I primari evidenziano come la mappa delle emodinamiche d’emergenza attive H24 risponda rigidamente ai parametri fissati dal Decreto Ministeriale 70 del 2015, norma nazionale basata su precisi volumi di attività e bacini d’utenza che escludono valutazioni di natura politica o discrezionale. L’adozione dei Decreti del Commissario ad Acta numeri 78 e 360 del 2024 ha dunque recepito le disposizioni ministeriali senza intaccare il sistema dei soccorsi per l’infarto acuto. Per le patologie tempo-dipendenti il percorso di cura rimane pienamente confermato e collaudato: i pazienti continueranno a essere trasferiti con la massima tempestività verso i centri Hub di riferimento attraverso l’impiego sinergico del 118, dell’elisoccorso e della telecardiologia. La bontà della rete d’urgenza calabrese trova peraltro riscontro nei recenti indicatori pubblicati dall’Agenas, che attestano risultati positivi sia in termini di riduzione della mortalità a 30 giorni sia nella rapidità di esecuzione delle angioplastiche.
Il nuovo modello per l’attività programmata e la presenza negli Spoke
La vera discontinuità introdotta dalla riforma risiede nella gestione delle procedure cardiologiche non urgenti, quali coronarografie e angioplastiche programmate. Nel modello previgente il cittadino ricoverato in un presidio periferico Spoke doveva essere trasferito a mezzo ambulanza presso un ospedale Hub per effettuare l’esame. Con la nuova impostazione il paradigma viene ribaltato: saranno le équipe specialistiche delle strutture centrali a spostarsi fisicamente negli ospedali del territorio per eseguire gli interventi in loco, garantendo la medesima qualità clinica e la sicurezza delle prestazioni.
L’operazione genera immediati benefici per la popolazione e per l’intero sistema sanitario regionale. La riduzione dei trasporti interni di routine consente di alleggerire il carico sui mezzi del 118, lasciando le ambulanze costantemente a disposizione per le effettive emergenze della comunità. Al contempo si azzerano i disagi logistici per i malati e per le loro famiglie, mentre i reparti di cardiologia di provincia hanno la possibilità di avviare un percorso di affiancamento professionale e di crescita tecnica al fianco delle équipe degli Hub.
L’assetto troverà applicazione immediata negli ospedali di Lamezia Terme, Rossano e Paola, strutture già dotate di sale angiografiche collaudate e pronte all’uso.

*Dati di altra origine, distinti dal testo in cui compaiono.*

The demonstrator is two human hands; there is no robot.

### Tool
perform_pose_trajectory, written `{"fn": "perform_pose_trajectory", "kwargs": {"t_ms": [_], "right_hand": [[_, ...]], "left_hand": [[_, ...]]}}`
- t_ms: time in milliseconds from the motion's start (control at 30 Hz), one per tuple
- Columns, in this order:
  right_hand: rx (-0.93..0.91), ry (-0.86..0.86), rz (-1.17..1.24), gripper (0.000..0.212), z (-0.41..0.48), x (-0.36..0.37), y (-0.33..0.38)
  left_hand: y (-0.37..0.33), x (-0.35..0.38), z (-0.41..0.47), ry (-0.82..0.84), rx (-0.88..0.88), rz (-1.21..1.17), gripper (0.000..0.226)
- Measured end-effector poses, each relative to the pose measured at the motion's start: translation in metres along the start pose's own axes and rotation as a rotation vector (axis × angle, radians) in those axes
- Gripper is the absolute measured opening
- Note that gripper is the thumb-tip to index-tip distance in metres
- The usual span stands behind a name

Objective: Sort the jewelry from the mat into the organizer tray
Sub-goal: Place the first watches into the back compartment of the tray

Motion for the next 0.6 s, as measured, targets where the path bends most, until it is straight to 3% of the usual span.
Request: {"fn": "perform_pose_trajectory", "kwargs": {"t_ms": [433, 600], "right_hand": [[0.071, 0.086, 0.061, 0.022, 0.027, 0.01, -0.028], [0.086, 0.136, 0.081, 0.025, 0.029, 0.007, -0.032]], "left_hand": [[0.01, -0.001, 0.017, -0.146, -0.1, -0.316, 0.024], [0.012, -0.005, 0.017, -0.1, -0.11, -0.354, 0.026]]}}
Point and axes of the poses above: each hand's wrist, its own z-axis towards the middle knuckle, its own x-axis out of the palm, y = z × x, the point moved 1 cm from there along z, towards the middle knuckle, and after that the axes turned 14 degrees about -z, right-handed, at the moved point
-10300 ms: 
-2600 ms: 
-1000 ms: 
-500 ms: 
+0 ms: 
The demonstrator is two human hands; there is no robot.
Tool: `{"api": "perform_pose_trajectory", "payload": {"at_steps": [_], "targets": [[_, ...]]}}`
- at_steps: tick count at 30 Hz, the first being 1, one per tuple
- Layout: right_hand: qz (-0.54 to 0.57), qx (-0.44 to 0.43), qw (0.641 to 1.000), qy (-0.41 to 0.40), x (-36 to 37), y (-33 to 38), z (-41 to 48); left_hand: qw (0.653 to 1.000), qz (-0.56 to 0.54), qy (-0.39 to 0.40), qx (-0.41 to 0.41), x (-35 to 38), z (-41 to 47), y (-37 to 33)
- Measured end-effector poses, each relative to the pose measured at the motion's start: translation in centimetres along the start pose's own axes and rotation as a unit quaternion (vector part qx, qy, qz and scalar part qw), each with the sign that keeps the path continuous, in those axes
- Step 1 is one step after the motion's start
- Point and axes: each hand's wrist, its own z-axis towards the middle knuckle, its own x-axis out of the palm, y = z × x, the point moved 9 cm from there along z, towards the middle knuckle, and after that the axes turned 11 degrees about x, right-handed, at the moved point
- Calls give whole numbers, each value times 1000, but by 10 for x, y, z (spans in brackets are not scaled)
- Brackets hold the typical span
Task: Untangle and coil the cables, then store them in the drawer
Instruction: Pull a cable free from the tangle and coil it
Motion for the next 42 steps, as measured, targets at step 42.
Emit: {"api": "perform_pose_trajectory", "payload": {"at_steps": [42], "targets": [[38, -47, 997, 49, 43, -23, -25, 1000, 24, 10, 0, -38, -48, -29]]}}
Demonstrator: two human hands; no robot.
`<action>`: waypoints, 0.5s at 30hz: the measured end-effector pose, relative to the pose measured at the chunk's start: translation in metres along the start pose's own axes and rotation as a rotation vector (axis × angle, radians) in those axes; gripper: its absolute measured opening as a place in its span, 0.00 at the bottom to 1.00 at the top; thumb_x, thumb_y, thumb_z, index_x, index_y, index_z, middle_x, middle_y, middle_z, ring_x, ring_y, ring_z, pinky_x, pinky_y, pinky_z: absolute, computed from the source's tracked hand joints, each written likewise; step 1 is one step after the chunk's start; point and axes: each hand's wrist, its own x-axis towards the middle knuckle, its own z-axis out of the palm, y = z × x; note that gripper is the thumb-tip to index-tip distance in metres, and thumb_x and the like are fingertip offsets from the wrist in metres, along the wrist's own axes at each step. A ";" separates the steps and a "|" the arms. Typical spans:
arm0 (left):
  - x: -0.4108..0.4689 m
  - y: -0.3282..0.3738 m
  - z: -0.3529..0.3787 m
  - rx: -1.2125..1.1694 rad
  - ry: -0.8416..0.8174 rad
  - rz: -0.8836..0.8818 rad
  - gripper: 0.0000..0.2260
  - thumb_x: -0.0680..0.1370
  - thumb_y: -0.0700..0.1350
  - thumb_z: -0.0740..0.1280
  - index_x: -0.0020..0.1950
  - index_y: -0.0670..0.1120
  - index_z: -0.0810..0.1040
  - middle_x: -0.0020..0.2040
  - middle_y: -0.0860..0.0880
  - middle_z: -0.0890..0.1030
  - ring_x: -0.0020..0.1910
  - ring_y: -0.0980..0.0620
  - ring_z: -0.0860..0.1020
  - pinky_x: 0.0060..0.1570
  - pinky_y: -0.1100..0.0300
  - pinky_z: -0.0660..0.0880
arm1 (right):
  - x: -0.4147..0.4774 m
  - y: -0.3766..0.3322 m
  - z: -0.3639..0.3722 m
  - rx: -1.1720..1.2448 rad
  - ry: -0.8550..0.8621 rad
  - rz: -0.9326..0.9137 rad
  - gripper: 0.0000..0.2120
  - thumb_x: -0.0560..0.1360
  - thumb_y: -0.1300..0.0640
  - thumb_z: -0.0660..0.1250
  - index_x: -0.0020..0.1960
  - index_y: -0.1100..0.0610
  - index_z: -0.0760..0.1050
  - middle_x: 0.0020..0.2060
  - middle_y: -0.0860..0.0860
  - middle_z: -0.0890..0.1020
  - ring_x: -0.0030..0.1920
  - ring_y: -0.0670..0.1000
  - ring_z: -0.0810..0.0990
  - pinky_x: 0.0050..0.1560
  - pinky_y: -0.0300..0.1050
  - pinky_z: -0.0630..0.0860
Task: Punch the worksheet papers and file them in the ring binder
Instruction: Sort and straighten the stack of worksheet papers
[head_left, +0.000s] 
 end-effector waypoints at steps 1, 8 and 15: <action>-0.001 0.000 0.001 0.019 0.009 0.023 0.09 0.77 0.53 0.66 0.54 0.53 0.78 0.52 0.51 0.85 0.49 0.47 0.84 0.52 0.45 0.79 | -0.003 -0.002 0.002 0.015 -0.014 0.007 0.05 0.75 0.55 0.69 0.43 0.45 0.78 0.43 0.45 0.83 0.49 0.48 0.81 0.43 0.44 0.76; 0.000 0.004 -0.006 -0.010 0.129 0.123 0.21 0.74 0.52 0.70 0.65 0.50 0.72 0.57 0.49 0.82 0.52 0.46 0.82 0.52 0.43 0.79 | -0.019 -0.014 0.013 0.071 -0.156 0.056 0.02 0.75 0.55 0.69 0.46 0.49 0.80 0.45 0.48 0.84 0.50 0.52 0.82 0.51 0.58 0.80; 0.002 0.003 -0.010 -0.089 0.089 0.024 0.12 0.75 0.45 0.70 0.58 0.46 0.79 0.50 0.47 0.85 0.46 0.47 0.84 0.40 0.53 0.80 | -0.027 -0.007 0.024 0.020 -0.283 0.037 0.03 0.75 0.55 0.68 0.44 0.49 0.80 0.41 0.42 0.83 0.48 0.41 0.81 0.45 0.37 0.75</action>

In una fase successiva il servizio verrà esteso al nuovo ospedale della Sibaritide e ai presidi di Vibo Valentia, Polistena e Locri, non appena saranno completati e resi operativi i rispettivi laboratori di emodinamica.
La convergenza dei tecnici sulla scelta della presidenza Regionale
I direttori delle Unità operative evidenziano come l’indirizzo promosso dal Presidente della Regione, Roberto Occhiuto, traduca in realtà un’istanza sollecitata da tempo dalla classe medica per valorizzare le sale di cardiologia interventistica finora inutilizzate. La decisione punta a coniugare il rigore degli standard nazionali con la concretezza dell’azione amministrativa, potenziando la prossimità delle cure senza indebolire il presidio dell’emergenza-urgenza.
La nota porta la firma dei vertici della cardiologia regionale: Vittorio Aspromonte (Locri), Frank Benedetto (G.O.M. Reggio Calabria), Giovanni Bisignani (Primario Emerito Castrovillari), Roberto Ceravolo (Lamezia Terme), Michele Comito (Vibo Valentia), Antonio Curcio (A.O. Cosenza), Silvana De Bonis (Corigliano-Rossano), Alessandro Ferraro (A.O.U. Dulbecco – Pugliese), Francesco Greco (A.O. Cosenza), Maria Teresa Manes (Paola-Cetraro), Carmelo Massimiliano Rao (Polistena), Fabio Megna (Crotone), Daniele Torella (A.O.U. Dulbecco – Germaneto) e Giorgio Ventura (Tirrenia Hospital Belvedere Marittimo).